▸ **Work to be completed**
Please reproduce the data exactly, though every picture must stay out.

▸ **Provided material**
--- START ---

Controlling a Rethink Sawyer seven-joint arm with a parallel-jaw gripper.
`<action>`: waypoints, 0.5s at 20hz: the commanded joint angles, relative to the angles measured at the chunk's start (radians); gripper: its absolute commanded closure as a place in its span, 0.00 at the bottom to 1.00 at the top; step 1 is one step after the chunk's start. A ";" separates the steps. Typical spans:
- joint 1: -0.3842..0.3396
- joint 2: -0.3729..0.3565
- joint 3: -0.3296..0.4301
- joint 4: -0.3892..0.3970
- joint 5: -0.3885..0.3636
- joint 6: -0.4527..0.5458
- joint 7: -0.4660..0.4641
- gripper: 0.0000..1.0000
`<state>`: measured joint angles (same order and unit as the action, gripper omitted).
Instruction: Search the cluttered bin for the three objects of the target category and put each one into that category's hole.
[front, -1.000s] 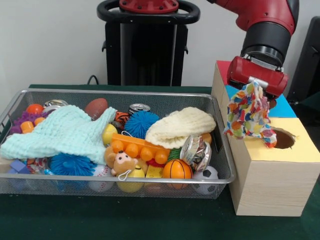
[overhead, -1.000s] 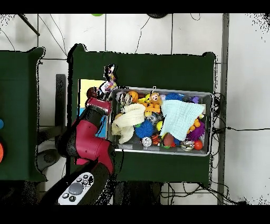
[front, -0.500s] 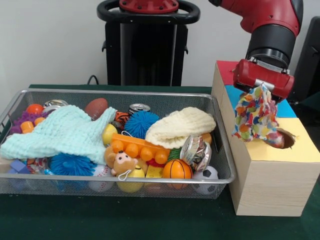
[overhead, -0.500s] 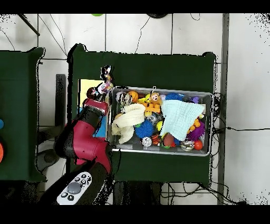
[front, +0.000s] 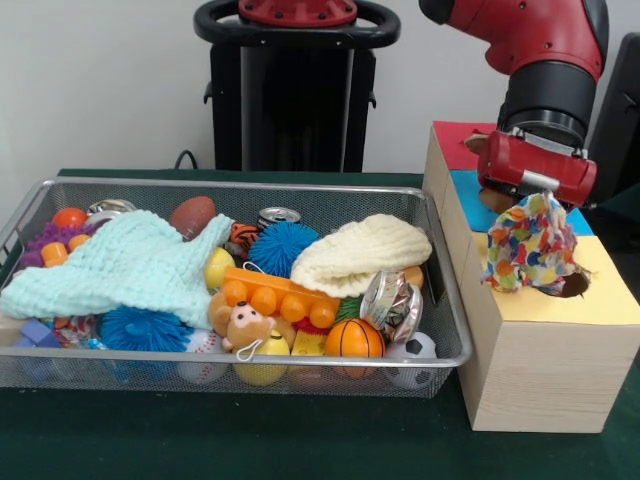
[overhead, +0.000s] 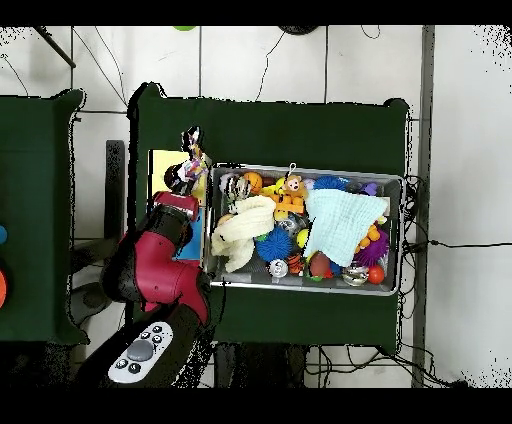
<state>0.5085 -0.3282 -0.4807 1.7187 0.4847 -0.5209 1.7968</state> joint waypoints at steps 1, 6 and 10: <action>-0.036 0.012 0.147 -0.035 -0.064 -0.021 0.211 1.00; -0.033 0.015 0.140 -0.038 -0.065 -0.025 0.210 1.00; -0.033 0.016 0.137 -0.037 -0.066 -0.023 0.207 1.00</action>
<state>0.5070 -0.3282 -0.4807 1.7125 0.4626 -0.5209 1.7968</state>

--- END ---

▸ **Answer space**
Controlling a Rethink Sawyer seven-joint arm with a parallel-jaw gripper.
`<action>`: waypoints, 0.5s at 20hz: the commanded joint angles, relative to the angles measured at the chunk's start (radians); gripper: its absolute commanded closure as a place in its span, 0.00 at the bottom to 1.00 at the top; step 1 is one step after the chunk's start. A ";" separates the steps. Typical spans:
- joint 1: -0.3842..0.3396
- joint 2: -0.3729..0.3565
- joint 3: -0.3296..0.4301
- joint 4: -0.3892..0.3970
- joint 5: -0.3885..0.3636
- joint 6: -0.4527..0.5458
- joint 7: -0.4660..0.4641
- gripper: 0.0000..1.0000
`<state>`: measured joint angles (same order and unit as the action, gripper omitted).
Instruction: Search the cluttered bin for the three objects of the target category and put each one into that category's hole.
[front, -1.000s] 
[overhead, -1.000s] 
[front, -0.500s] 
[overhead, -0.500s] 
[front, +0.000s] 
[overhead, +0.000s] 
<state>0.5085 -0.3282 -0.4807 1.7187 0.4847 -0.5209 1.7968</state> joint waypoints at steps 1, 6 and 10: <action>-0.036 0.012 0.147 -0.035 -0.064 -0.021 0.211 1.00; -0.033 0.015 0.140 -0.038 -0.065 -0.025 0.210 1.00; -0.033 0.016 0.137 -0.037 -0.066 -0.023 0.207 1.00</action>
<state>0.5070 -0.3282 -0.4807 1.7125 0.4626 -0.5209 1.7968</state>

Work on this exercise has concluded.